We applied the new algorithm to the old M-CHAT. We cannot say for sure that the algorithm is the only thing that’s changing the results from the M-CHAT to the M-CHAT-R. But it might be worth hypothesizing that a lot of the changes in the identification rates are mainly based on the change in algorithm and not on the questions themselves.

S: How should researchers balance false positives and false negatives? Is one ‘worse’ than the other?

RØ: Everything in life has a tradeoff, right? So it’s just a matter of deciding if that tradeoff is acceptable. If you’re in a world where you want the M-CHAT to be an autism-specific instrument and you don’t care about any other developmental disabilities, it might be worth missing a lot of kids with potential other diagnoses. On the other hand, we see that when we’re losing the false positives, we’re also losing a portion of kids who have autism. And I don’t know if that’s a tradeoff that I want to personally say that I’m comfortable with.

This paper is not revolutionizing screening. It’s a part of the discussion on how to come up with solutions that are more affordable and more precise, and that capture more of the broader phenotype of autism than the M-CHAT alone can do.

S: What suggestions do you have to improve screening?

RØ: We need to revisit universal screening. In Europe, we do developmental surveillance instead. Screening shouldn’t be the only thing at 18 and 24 months. We should be practicing developmental surveillance at both 18 and 24 months, and maybe at 5, 6 and 7 years of age, because we know that there’s a large portion of the group that is identified later in school age.

I’m not sure we can improve the M-CHAT how it is now. I don’t think that’s the goal of this, either. It’s still useful in its way to look for the prototypical signs of autism in a certain subgroup of children. But I think we should practice it with caution, and we need to be aware of all the limitations of it. And we need clinicians to know that it’s missing a lot of children. It’s not a yes or no to autism.

And there might be many other ways to go about developmental screening.
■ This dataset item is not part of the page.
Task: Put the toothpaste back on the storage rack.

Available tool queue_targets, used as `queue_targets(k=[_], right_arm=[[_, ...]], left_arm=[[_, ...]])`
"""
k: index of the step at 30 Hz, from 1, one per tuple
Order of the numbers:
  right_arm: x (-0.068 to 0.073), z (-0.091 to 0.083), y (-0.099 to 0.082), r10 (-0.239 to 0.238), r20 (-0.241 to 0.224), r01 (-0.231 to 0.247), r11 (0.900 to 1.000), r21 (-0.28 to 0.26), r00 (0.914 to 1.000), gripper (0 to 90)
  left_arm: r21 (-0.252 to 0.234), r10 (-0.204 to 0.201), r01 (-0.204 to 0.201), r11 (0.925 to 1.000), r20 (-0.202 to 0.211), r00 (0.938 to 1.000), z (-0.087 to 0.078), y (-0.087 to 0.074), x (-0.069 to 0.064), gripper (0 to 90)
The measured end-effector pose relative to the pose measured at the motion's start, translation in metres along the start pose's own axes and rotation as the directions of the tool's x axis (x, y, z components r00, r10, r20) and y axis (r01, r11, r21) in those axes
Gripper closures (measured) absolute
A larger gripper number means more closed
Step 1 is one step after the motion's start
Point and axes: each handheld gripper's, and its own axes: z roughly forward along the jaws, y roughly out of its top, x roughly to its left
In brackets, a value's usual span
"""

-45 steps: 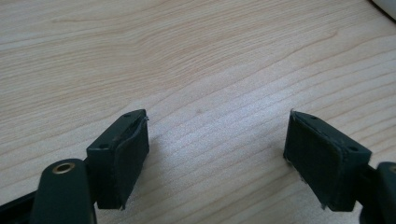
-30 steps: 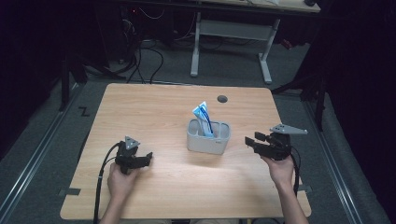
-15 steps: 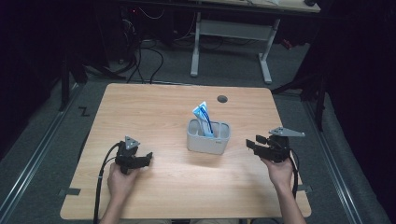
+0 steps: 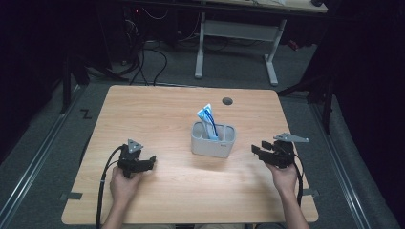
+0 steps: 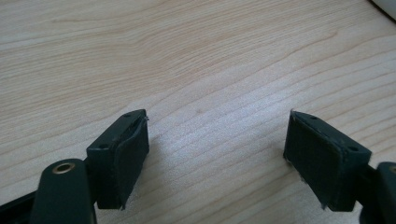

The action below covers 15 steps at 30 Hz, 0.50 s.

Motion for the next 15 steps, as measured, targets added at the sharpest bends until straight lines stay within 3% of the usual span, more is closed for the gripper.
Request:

There are other screening instruments, such as the Ages and Stages Questionnaire and the Parents’ Evaluation of Developmental Status. There are a lot of instruments out there, and I don’t think that one of them will ever rule them all.

S: What are the next steps for you?

RØ: Well, I think the M-CHAT is a closed chapter for me now. We have highlighted all the limitations with it, and not just with the M-CHAT. It’s with all screening instruments. It doesn’t necessarily matter if you change the scores and the algorithms and the cutoffs and the wording and the exemplifications. It’s more about having discussions to drive this further. That’s what I really want.